**ACTION ITEM**. Each line of the listing below, from the very first to the one that contains "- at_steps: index", is to be retyped exactly as it stands.

**DATASET SECTION**.
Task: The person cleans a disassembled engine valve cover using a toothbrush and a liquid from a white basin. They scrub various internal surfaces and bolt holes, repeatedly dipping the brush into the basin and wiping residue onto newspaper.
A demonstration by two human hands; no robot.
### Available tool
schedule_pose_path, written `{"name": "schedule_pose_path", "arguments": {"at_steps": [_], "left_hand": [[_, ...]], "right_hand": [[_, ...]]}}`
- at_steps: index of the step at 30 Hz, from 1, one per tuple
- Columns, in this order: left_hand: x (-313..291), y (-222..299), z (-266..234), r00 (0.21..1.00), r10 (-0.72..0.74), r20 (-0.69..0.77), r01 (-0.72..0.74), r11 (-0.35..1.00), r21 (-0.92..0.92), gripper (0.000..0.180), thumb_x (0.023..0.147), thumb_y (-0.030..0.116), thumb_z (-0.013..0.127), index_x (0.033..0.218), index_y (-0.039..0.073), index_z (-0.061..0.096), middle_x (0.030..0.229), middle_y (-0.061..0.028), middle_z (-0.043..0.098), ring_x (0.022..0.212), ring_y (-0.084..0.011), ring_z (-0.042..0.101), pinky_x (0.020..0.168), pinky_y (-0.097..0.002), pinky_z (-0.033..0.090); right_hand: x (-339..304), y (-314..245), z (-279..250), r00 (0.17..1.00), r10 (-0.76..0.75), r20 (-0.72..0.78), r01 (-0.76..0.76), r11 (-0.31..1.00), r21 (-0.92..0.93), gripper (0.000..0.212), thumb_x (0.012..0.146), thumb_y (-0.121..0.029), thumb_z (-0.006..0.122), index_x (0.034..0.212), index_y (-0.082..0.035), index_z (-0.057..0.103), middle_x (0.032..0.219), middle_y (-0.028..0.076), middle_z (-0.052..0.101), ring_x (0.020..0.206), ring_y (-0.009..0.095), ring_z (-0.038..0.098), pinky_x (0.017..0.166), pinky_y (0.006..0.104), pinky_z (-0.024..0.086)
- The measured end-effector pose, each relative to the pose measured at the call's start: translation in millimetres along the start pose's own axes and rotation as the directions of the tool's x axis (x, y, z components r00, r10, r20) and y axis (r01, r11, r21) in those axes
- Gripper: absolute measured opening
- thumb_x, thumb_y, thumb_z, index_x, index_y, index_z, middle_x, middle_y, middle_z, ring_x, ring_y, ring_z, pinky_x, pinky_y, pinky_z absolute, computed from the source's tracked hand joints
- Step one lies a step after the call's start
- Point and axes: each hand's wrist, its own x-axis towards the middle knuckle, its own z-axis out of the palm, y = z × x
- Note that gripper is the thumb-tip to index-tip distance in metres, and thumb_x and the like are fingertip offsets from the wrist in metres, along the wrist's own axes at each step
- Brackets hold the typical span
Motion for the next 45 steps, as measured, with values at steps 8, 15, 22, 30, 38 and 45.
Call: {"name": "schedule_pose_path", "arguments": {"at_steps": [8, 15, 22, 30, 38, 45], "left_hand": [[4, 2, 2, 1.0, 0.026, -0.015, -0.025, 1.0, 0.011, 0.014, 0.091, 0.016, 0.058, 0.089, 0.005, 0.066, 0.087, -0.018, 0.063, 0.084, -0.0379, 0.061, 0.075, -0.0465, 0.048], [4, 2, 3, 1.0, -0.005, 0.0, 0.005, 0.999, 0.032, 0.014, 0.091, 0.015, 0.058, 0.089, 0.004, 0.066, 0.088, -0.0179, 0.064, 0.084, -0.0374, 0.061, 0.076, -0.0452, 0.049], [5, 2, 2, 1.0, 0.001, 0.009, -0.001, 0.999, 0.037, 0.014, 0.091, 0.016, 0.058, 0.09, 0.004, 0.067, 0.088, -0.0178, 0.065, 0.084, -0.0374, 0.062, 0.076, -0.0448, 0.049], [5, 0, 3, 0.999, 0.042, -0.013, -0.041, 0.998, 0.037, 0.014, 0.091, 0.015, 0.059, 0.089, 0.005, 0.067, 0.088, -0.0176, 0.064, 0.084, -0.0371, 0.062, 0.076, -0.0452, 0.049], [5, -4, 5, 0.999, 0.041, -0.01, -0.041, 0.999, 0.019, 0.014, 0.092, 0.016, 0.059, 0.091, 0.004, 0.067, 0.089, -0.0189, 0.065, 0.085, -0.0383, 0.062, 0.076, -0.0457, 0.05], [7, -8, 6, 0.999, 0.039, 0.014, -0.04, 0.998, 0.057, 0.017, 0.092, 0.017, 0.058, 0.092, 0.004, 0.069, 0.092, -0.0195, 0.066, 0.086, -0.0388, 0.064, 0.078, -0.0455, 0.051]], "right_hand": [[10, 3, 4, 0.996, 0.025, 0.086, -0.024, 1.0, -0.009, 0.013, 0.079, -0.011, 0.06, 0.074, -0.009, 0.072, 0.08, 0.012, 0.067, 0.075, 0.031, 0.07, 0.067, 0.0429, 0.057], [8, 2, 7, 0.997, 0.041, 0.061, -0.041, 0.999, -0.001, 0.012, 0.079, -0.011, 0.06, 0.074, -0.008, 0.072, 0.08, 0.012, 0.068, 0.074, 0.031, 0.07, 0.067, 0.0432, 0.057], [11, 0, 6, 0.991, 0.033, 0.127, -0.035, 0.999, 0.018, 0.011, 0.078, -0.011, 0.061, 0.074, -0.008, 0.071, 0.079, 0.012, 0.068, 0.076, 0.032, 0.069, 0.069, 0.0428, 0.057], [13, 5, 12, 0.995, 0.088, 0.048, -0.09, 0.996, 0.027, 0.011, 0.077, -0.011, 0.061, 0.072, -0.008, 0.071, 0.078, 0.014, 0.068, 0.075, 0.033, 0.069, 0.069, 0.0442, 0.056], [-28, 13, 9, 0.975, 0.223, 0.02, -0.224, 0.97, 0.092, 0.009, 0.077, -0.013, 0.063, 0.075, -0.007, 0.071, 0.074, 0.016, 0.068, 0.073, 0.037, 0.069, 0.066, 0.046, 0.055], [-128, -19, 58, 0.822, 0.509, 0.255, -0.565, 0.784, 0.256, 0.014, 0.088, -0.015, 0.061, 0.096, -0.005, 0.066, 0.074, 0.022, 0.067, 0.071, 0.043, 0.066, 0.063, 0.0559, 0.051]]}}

**TASK OUTPUT**.
Task: The person cleans a disassembled engine valve cover using a toothbrush and a liquid from a white basin. They scrub various internal surfaces and bolt holes, repeatedly dipping the brush into the basin and wiping residue onto newspaper.
A demonstration by two human hands; no robot.
### Available tool
schedule_pose_path, written `{"name": "schedule_pose_path", "arguments": {"at_steps": [_], "left_hand": [[_, ...]], "right_hand": [[_, ...]]}}`
- at_steps: index of the step at 30 Hz, from 1, one per tuple

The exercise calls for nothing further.